De slotsom is dat het hoger beroep ongegrond is.
Ten aanzien van het griffierecht
4.14.
Het hof is van oordeel dat aanleiding bestaat om het griffierecht aan belanghebbende te terug te betalen, omdat het hof twee keer griffierecht heeft geheven, terwijl de rechtbank één uitspraak heeft gedaan2..
Ten aanzien van de proceskosten
4.15.
Het hof oordeelt dat er geen redenen zijn voor een veroordeling in de proceskosten als bedoeld in artikel 8:75 Awb.
5. Beslissing
Het hof:
- -
verklaart het hoger beroep ongegrond;
- -
bevestigt de uitspraak van de rechtbank
- -
bepaalt dat de griffier het griffierecht van € 134 aan belanghebbende terugbetaalt.
De uitspraak is gedaan door J.M. van der Vegt, voorzitter, A.J. Kromhout en H.J. Cosijn, in tegenwoordigheid van R. van Vroenhoven, als griffier.
De beslissing is in het openbaar uitgesproken op en afschriften van de uitspraak zijn op die datum aangetekend aan partijen verzonden.
De griffier, De voorzitter,
R. van Vroenhoven J.M. van der Vegt
Het aanwenden van een rechtsmiddel
Tegen deze uitspraak kunnen beide partijen binnen zes weken na de verzenddatum beroep in cassatie instellen bij de Hoge Raad der Nederlanden via het webportaal van de Hoge Raad www.hogeraad.nl.
Bepaalde personen die niet worden vertegenwoordigd door een gemachtigde die beroepsmatig rechtsbijstand verleent, mogen per post beroep in cassatie instellen. Dit zijn natuurlijke personen en verenigingen waarvan de statuten niet zijn opgenomen in een notariële akte. Als zij geen gebruik willen maken van digitaal procederen kunnen deze personen het beroepschrift in cassatie sturen aan de Hoge Raad der Nederlanden (belastingkamer), postbus 20303, 2500 EH Den Haag. Alle andere personen en gemachtigden die beroepsmatig rechtsbijstand verlenen, zijn in beginsel verplicht digitaal te procederen (zie www.hogeraad.nl).
Bij het instellen van beroep in cassatie moet het volgende in acht worden genomen:
Bij het beroepschrift wordt een afschrift van deze uitspraak overgelegd.
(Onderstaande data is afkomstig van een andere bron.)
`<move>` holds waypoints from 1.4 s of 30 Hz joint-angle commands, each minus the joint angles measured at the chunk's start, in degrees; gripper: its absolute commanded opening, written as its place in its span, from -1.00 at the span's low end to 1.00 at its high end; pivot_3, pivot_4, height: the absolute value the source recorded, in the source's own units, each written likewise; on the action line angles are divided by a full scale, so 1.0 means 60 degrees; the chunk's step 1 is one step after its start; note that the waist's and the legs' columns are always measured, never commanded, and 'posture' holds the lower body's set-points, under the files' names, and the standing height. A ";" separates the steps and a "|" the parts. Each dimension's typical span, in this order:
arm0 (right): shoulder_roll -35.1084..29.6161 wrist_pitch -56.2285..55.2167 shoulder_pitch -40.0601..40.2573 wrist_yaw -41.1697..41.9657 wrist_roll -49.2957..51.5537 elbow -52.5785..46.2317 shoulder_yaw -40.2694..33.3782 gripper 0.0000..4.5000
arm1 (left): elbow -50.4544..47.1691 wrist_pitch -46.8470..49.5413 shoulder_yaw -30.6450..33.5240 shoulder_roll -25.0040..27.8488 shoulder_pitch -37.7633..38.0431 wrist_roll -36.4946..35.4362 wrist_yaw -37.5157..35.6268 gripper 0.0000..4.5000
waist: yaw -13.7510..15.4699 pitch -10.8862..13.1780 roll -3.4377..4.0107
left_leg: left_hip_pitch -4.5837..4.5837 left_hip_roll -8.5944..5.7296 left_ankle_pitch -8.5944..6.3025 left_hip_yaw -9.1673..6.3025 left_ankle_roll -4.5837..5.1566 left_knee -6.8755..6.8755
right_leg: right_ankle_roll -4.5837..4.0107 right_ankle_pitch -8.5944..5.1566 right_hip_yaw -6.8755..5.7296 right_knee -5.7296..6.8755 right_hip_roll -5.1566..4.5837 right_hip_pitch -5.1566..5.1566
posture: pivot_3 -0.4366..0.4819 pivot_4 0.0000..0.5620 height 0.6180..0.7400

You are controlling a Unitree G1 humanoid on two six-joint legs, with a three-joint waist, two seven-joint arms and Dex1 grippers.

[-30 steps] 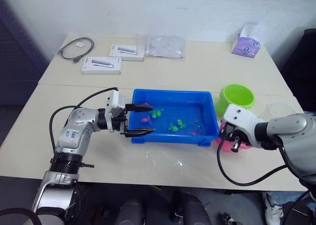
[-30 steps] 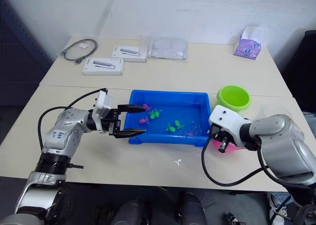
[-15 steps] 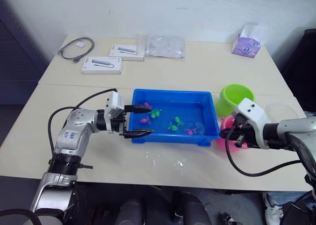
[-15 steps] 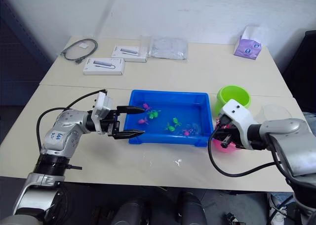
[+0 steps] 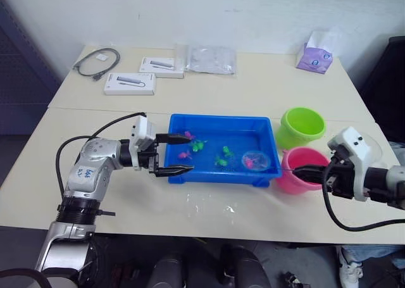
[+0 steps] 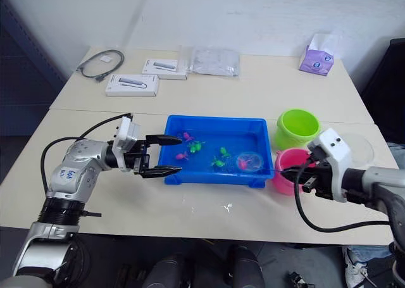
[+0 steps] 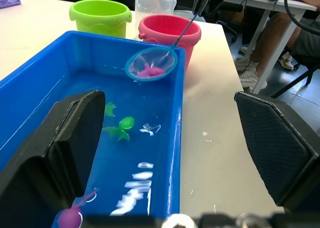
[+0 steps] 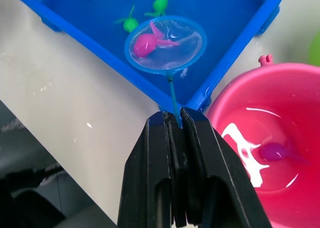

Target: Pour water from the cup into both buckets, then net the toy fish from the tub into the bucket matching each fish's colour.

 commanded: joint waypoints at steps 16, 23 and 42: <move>0.2760 -0.6495 0.4756 -0.1095 -0.0384 -0.1190 -0.4044 -1.00 | 0.1412 -0.0486 -0.0279 -0.0536 -0.1301 0.0081 -0.0999 0.98 | -0.0022 -0.0001 0.0001 | 0.0033 -0.0016 0.0004 0.0034 0.0006 -0.0014 | 0.0018 0.0010 0.0026 0.0011 0.0019 0.0005 | -0.05 -0.47 1.00; 0.3239 -1.2026 0.6417 -0.1351 -0.3694 0.0716 -0.2659 -1.00 | 0.1368 -0.0411 -0.0331 -0.0653 -0.1344 0.0102 -0.0969 0.98 | -0.0034 -0.0001 0.0001 | 0.0072 -0.0017 0.0004 0.0082 0.0006 -0.0035 | 0.0018 0.0009 0.0061 0.0018 0.0021 0.0008 | -0.05 -0.47 1.00; 0.2085 -2.0228 0.6731 -0.8077 -1.2380 0.3851 -0.2490 -1.00 | -0.0170 0.0528 -0.0326 -0.0807 -0.0895 -0.0132 -0.0053 0.98 | -0.0170 -0.0001 0.0003 | 0.0110 0.0006 0.0008 0.0121 -0.0026 -0.0037 | -0.0009 -0.0012 0.0188 0.0031 0.0004 -0.0002 | -0.05 -0.47 1.00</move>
(Alleen bij procederen op papier) het beroepschrift moet ondertekend zijn;
Het beroepschrift moet ondertekend zijn en ten minste het volgende vermelden:
de naam en het adres van de indiener;
de dagtekening;
een omschrijving van de uitspraak waartegen het beroep in cassatie is gericht;
e gronden van het beroep in cassatie.
Voor het instellen van beroep in cassatie is griffierecht verschuldigd. Na het instellen van beroep in cassatie ontvangt de indiener een nota griffierecht van de griffier van de Hoge Raad.
In het cassatieberoepschrift kan de Hoge Raad verzocht worden om de andere partij te veroordelen in de proceskosten.
Voetnoten
Voetnoten Uitspraak 24‑05‑2023
Hoge Raad 8 juli 2022, ECLI:NL:HR:2022:1039.